# Bread Machine Bread



## BGKYSmoker (Mar 8, 2021)

Lady in the resort gave me a bread machine, said if you dont like it toss it but if you make i get the first loaf.

Deal

Made a loaf today, basic white.

Smells good.







Only 2 hrs 45 mins even
Dont think i like the pushed in sides on the end of loaf from the pan.
Oh well its was a freebie.


----------



## Brokenhandle (Mar 8, 2021)

Looks good to me!

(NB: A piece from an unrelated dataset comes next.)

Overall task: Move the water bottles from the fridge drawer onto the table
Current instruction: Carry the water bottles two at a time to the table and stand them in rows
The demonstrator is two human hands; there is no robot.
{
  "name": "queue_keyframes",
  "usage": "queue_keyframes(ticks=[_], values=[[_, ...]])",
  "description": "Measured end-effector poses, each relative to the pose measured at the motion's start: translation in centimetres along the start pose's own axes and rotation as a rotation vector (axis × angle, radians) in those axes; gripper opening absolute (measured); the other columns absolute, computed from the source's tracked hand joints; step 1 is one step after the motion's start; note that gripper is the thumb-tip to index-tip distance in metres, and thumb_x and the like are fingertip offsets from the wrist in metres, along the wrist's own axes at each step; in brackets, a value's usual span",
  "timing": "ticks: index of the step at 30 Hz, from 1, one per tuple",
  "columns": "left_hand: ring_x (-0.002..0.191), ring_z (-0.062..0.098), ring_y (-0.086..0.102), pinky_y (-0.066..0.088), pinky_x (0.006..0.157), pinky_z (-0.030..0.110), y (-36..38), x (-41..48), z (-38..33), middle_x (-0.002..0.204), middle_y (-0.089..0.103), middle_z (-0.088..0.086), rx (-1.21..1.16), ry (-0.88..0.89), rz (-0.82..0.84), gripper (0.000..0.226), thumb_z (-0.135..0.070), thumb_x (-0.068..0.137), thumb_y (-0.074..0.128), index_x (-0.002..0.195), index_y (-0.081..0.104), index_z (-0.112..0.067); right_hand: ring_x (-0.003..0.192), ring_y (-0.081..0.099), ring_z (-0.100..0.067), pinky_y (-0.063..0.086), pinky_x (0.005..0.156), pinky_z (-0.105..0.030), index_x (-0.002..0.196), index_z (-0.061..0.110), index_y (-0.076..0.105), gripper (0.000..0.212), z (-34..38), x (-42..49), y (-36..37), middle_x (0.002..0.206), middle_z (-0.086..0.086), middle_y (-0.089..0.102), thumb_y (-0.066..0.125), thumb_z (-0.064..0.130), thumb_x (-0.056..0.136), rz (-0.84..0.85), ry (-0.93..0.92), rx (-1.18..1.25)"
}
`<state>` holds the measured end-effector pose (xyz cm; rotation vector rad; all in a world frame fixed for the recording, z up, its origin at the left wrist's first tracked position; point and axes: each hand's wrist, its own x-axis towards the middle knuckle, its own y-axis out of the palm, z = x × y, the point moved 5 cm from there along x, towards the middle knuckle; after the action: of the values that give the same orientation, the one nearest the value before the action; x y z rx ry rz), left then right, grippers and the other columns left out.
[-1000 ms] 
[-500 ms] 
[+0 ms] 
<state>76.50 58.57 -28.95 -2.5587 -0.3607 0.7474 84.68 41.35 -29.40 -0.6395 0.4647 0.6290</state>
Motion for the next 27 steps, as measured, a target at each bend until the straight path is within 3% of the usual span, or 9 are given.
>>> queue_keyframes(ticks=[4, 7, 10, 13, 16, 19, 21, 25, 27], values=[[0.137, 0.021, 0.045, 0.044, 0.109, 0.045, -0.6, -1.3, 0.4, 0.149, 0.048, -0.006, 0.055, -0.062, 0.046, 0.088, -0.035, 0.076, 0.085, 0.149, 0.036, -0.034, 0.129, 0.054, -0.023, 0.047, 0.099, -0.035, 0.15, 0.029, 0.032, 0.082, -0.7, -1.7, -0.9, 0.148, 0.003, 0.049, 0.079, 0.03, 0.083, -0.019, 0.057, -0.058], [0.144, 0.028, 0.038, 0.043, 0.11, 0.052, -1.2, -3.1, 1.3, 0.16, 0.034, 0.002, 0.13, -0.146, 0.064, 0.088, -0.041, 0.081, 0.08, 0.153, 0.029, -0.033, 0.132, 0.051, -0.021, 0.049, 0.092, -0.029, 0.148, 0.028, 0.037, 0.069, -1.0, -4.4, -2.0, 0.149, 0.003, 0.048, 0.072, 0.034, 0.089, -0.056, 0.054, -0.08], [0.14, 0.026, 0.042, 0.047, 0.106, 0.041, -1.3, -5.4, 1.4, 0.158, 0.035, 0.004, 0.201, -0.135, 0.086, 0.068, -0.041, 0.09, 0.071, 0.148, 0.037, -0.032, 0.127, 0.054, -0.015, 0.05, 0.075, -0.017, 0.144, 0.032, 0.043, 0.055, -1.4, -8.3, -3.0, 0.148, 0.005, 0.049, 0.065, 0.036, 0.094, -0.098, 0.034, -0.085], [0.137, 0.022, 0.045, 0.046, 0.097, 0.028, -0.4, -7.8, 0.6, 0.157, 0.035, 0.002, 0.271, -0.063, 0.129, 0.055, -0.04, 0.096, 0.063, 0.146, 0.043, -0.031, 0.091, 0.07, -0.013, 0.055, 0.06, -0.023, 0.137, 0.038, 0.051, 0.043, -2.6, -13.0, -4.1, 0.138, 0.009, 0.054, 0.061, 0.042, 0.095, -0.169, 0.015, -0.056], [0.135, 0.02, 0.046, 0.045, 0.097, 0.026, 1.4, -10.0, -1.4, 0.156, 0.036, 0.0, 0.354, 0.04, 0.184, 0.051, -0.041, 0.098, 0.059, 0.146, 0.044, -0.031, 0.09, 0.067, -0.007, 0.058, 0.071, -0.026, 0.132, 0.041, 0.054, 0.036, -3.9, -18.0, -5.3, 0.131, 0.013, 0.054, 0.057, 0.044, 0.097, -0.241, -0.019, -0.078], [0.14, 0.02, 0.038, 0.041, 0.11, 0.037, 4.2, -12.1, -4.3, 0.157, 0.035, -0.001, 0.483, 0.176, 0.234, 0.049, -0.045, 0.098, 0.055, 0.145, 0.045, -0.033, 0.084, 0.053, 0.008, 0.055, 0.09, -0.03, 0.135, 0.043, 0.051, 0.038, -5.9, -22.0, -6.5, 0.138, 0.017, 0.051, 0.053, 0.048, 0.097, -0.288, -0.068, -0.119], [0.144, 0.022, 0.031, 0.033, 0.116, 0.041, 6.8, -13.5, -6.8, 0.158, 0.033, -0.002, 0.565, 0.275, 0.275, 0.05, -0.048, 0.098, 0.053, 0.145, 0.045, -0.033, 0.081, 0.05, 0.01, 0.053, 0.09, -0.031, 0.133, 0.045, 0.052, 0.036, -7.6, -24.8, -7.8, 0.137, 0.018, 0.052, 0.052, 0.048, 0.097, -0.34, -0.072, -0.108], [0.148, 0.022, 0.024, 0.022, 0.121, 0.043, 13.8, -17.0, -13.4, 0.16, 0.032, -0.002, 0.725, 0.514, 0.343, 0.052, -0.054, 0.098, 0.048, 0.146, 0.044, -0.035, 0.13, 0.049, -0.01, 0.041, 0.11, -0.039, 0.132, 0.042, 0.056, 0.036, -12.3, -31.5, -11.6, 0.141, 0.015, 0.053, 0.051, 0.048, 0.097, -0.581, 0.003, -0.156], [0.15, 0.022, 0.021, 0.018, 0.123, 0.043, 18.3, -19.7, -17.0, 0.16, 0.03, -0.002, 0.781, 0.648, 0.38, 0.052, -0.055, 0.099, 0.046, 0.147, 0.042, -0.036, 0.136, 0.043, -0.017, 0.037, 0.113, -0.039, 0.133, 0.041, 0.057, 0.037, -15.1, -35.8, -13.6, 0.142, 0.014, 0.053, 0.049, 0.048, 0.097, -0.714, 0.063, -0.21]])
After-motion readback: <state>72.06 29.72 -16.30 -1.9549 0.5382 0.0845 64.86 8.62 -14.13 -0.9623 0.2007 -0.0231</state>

Hard to beat that deal!

Ryan


----------



## JckDanls 07 (Mar 8, 2021)

We had one for awhile...  The wife never really hit it off with it...  so it was never used... got rid of it ...


----------



## R Blum (Mar 8, 2021)

I use mine to make pizza dough. Works great.


----------



## indaswamp (Mar 8, 2021)

You been on a roll Rick with all the stuff you been makin! Yum!


----------



## indaswamp (Mar 8, 2021)

Agree with R Blum....great for making dough. I made crossants one time...man that was an ordeal with all the waiting to fold in all the butter. They were so good though!


----------



## Bytor (Mar 8, 2021)

I got my first bread maker back in 1990, it was one of those R2D2 looking DAK/Welbilt models and I have been making bread/dough with various machines ever since.  I have a Ziorushi now for almost 6 years.  I use it several times a week. I just used it on Sunday to make fresh 00/Semolina pasta dough.  Looks like your dough pulled in some.  What was the recipe that you used and what kind is it?


----------



## BGKYSmoker (Mar 8, 2021)

Just basic white bread.


----------



## forktender (Mar 8, 2021)

We got a  Ziorushi  machine for a wedding gift yrs ago they are solid units they were probably the best you could buy back then. I used it about once a year and didn't care for the dense loaves it kicked out. I donated it to the Goodwill when we moved and don't miss it one bit. LOL Because I actually love working dough by hand and absolutly love the smell of rising dough in the house. It brings me back too my Noni's house when I was a kid she made fresh bread every day of her life.


----------



## yankee2bbq (Mar 8, 2021)

Yeap. Looks like white bread.lol. Bread machines are simple, we had one growing up. Mom used one a lot.


----------



## smokeymose (Mar 9, 2021)

When I got one for Christmas a few years ago I used the heck out of it. Not so much now. I mostly do Italian but there's a Quinoa Wheat bread that's really soft that I make that we like.
So did this loaf go to the lady at the resort?
:-)


----------